• _TASK TO COMPLETE_
Print this span of the material below exactly: the line with "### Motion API", the line with "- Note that", and every line between them, but nothing else.

• _EXTRACTED DATA_
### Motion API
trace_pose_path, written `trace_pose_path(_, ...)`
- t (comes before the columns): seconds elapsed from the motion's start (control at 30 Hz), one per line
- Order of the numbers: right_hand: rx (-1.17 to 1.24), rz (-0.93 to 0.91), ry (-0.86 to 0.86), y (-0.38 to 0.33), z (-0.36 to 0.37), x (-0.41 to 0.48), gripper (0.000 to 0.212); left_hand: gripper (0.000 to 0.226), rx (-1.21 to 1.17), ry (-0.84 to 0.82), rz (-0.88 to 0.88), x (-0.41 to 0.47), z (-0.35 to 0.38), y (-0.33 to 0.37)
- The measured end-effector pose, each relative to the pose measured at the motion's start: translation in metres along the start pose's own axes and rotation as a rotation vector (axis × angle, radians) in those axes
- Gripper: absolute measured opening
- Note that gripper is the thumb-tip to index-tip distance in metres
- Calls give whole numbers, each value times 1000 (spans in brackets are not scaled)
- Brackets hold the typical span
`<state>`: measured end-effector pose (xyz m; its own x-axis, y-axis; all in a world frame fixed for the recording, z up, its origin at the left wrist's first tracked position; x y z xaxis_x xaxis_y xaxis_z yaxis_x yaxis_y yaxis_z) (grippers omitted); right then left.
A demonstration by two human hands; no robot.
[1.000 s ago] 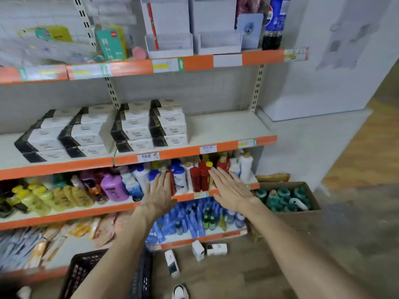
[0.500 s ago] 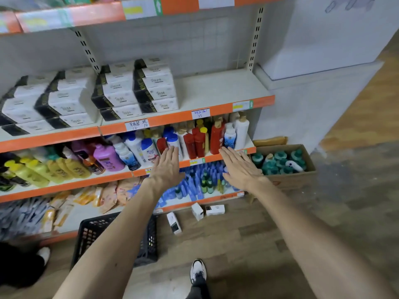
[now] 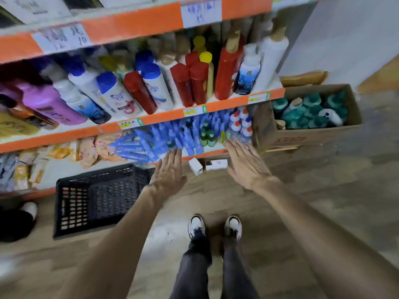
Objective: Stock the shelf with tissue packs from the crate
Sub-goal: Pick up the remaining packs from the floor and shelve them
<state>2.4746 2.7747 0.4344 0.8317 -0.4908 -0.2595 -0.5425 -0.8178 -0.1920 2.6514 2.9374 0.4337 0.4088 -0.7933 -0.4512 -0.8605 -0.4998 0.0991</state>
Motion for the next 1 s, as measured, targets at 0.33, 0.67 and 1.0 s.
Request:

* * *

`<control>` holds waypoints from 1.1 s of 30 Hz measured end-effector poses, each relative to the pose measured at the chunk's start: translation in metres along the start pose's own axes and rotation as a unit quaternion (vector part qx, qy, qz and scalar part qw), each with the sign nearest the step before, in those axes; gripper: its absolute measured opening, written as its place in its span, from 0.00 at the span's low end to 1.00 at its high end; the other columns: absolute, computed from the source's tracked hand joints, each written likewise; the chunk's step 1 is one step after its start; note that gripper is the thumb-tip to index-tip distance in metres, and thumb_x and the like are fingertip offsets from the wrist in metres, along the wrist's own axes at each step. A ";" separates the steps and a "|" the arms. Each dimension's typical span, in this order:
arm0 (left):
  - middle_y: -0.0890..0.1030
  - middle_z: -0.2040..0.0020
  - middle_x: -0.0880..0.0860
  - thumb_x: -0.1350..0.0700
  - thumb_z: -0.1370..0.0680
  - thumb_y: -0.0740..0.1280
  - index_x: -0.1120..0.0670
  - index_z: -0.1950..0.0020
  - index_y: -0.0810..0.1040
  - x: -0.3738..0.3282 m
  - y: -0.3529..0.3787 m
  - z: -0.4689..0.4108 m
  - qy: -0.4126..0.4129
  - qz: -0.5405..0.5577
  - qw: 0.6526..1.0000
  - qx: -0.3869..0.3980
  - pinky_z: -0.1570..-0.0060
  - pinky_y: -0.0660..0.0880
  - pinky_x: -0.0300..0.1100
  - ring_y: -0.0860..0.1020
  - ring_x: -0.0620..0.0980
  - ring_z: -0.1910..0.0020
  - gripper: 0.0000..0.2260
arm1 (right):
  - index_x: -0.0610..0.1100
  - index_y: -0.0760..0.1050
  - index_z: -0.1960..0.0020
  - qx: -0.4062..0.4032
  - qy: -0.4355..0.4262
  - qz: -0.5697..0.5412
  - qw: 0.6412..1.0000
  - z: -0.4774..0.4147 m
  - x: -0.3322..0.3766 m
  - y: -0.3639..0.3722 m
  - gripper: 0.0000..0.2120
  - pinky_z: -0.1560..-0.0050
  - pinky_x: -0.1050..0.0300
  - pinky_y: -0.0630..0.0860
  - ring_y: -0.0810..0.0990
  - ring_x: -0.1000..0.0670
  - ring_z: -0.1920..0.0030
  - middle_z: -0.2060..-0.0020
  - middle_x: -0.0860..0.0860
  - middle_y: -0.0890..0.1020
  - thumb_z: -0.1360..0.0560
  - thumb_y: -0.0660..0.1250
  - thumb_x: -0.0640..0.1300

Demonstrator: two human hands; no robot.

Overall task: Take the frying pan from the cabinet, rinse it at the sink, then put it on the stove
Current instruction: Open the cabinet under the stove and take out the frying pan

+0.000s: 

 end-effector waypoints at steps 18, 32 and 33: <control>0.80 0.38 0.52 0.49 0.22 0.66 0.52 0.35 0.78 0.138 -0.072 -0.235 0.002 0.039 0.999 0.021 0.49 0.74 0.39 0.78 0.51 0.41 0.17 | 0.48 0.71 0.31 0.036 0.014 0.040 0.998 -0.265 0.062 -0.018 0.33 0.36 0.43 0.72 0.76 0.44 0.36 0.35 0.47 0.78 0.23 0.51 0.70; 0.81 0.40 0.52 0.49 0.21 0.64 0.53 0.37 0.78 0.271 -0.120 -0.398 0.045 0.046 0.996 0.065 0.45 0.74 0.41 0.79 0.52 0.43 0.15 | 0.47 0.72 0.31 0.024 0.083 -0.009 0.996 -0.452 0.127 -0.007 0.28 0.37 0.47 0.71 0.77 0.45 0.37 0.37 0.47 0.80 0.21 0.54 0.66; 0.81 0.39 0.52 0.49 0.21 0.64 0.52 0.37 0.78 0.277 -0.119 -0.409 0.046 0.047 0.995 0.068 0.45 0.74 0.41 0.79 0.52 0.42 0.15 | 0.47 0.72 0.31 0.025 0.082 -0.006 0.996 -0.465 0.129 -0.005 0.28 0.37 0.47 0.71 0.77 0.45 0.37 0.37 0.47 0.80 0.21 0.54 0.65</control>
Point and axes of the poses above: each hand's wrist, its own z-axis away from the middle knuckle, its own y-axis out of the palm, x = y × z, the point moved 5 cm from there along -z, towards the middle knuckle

• _EXERCISE OUTPUT_
### Motion API
trace_pose_path, written `trace_pose_path(_, ...)`
- t (comes before the columns): seconds elapsed from the motion's start (control at 30 Hz), one per line
- Order of the numbers: right_hand: rx (-1.17 to 1.24), rz (-0.93 to 0.91), ry (-0.86 to 0.86), y (-0.38 to 0.33), z (-0.36 to 0.37), x (-0.41 to 0.48), gripper (0.000 to 0.212); left_hand: gripper (0.000 to 0.226), rx (-1.21 to 1.17), ry (-0.84 to 0.82), rz (-0.88 to 0.88), x (-0.41 to 0.47), z (-0.35 to 0.38), y (-0.33 to 0.37)
- The measured end-effector pose, each relative to the pose measured at the motion's start: translation in metres along the start pose's own axes and rotation as a rotation vector (axis × angle, radians) in those axes
- Gripper: absolute measured opening
- Note that gripper is the thumb-tip to index-tip distance in metres

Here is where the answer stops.